*Task requirements*: A faithful transcript of every entry is required; pictures do not belong in it.

*Given data*:
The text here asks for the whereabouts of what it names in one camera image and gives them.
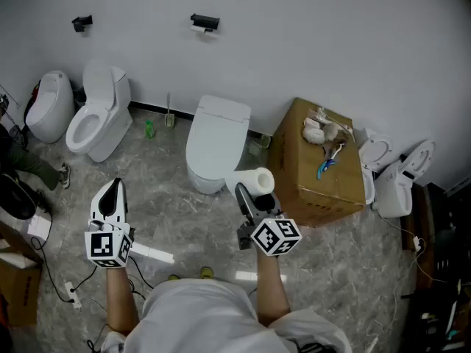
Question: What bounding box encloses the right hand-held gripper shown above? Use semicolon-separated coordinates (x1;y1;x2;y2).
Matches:
235;182;302;257

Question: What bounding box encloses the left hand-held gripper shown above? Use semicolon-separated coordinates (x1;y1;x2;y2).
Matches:
84;177;135;269

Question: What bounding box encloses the large white toilet paper roll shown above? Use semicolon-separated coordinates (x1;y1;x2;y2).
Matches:
224;166;276;198

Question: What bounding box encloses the person's right forearm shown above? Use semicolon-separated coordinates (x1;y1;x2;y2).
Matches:
255;250;291;327

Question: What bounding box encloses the person's left forearm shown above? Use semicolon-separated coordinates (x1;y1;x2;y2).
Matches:
105;265;143;336

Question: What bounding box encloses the white closed-lid toilet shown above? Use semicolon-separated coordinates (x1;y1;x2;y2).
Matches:
185;94;252;195

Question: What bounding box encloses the white open-lid toilet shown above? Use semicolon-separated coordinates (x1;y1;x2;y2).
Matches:
65;59;134;164

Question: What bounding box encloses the white toilet with raised lid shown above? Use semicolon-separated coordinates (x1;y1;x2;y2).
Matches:
371;140;436;219

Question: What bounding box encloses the large brown cardboard box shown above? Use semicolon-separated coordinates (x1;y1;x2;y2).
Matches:
267;97;367;228

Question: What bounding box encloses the white paper sheet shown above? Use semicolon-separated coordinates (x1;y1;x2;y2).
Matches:
27;213;52;240

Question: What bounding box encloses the white oval pouch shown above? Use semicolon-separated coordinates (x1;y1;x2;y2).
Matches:
302;126;325;145

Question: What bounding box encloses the white power strip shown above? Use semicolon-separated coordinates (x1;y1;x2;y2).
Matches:
64;281;82;310

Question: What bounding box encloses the black round stool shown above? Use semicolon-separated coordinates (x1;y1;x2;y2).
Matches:
0;173;38;221

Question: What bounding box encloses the grey fluffy duster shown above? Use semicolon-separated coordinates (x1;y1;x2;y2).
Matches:
322;121;339;141

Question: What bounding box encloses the small brown cardboard box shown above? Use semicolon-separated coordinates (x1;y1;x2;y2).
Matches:
0;221;43;327

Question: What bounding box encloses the person's white shirt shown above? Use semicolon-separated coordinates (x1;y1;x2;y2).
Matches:
101;278;354;353

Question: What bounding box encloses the dark shelving unit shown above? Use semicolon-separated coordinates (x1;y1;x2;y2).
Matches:
403;182;471;353

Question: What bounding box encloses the blue handled brush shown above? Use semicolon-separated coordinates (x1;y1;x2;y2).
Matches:
316;158;338;180

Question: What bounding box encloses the white handled bristle brush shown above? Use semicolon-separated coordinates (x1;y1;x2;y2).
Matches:
323;141;347;161

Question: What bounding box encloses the white sprayer with hose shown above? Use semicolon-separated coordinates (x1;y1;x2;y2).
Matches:
312;107;356;143

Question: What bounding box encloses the black wall paper holder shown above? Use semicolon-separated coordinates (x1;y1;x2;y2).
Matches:
190;13;221;33

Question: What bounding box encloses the small black wall holder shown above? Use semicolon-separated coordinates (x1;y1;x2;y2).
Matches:
71;14;93;33

*Your solution*:
The text here asks for the whereabouts of what it names in one camera image and gives them.
Question: What bounding box encloses the right hand-held gripper shown above? Use semicolon-separated coordinates (x1;y1;x2;y2).
Matches:
235;182;302;257

Question: What bounding box encloses the left hand-held gripper shown above? Use semicolon-separated coordinates (x1;y1;x2;y2).
Matches:
84;177;135;269

Question: What bounding box encloses the large white toilet paper roll shown above? Use semicolon-separated coordinates (x1;y1;x2;y2).
Matches:
224;166;276;198

Question: What bounding box encloses the person's right forearm shown above? Use semicolon-separated coordinates (x1;y1;x2;y2).
Matches:
255;250;291;327

Question: What bounding box encloses the person's left forearm shown above? Use semicolon-separated coordinates (x1;y1;x2;y2).
Matches:
105;265;143;336

Question: What bounding box encloses the white closed-lid toilet shown above? Use semicolon-separated coordinates (x1;y1;x2;y2).
Matches:
185;94;252;195

Question: What bounding box encloses the white open-lid toilet shown above? Use semicolon-separated coordinates (x1;y1;x2;y2).
Matches:
65;59;134;164

Question: What bounding box encloses the white toilet with raised lid shown above? Use semicolon-separated coordinates (x1;y1;x2;y2).
Matches:
371;140;436;219

Question: What bounding box encloses the large brown cardboard box shown above? Use semicolon-separated coordinates (x1;y1;x2;y2).
Matches:
267;97;367;228

Question: What bounding box encloses the white paper sheet shown above? Use semicolon-separated coordinates (x1;y1;x2;y2).
Matches:
27;213;52;240

Question: What bounding box encloses the white oval pouch shown above? Use semicolon-separated coordinates (x1;y1;x2;y2).
Matches:
302;126;325;145

Question: What bounding box encloses the white power strip shown above? Use semicolon-separated coordinates (x1;y1;x2;y2).
Matches:
64;281;82;310

Question: What bounding box encloses the black round stool shown above? Use semicolon-separated coordinates (x1;y1;x2;y2).
Matches:
0;173;38;221

Question: What bounding box encloses the grey fluffy duster shown above? Use semicolon-separated coordinates (x1;y1;x2;y2).
Matches:
322;121;339;141

Question: What bounding box encloses the small brown cardboard box shown above? Use semicolon-separated coordinates (x1;y1;x2;y2).
Matches:
0;221;43;327

Question: What bounding box encloses the person's white shirt shown above? Use semicolon-separated coordinates (x1;y1;x2;y2).
Matches:
101;278;354;353

Question: What bounding box encloses the dark shelving unit shown above? Use semicolon-separated coordinates (x1;y1;x2;y2).
Matches:
403;182;471;353

Question: What bounding box encloses the blue handled brush shown above? Use semicolon-separated coordinates (x1;y1;x2;y2).
Matches:
316;158;338;180

Question: What bounding box encloses the white handled bristle brush shown above? Use semicolon-separated coordinates (x1;y1;x2;y2).
Matches:
323;141;347;161

Question: What bounding box encloses the white sprayer with hose shown above? Use semicolon-separated coordinates (x1;y1;x2;y2).
Matches:
312;107;356;143

Question: What bounding box encloses the black wall paper holder shown above? Use semicolon-separated coordinates (x1;y1;x2;y2).
Matches:
190;13;221;33

Question: What bounding box encloses the small black wall holder shown above? Use semicolon-separated coordinates (x1;y1;x2;y2).
Matches:
71;14;93;33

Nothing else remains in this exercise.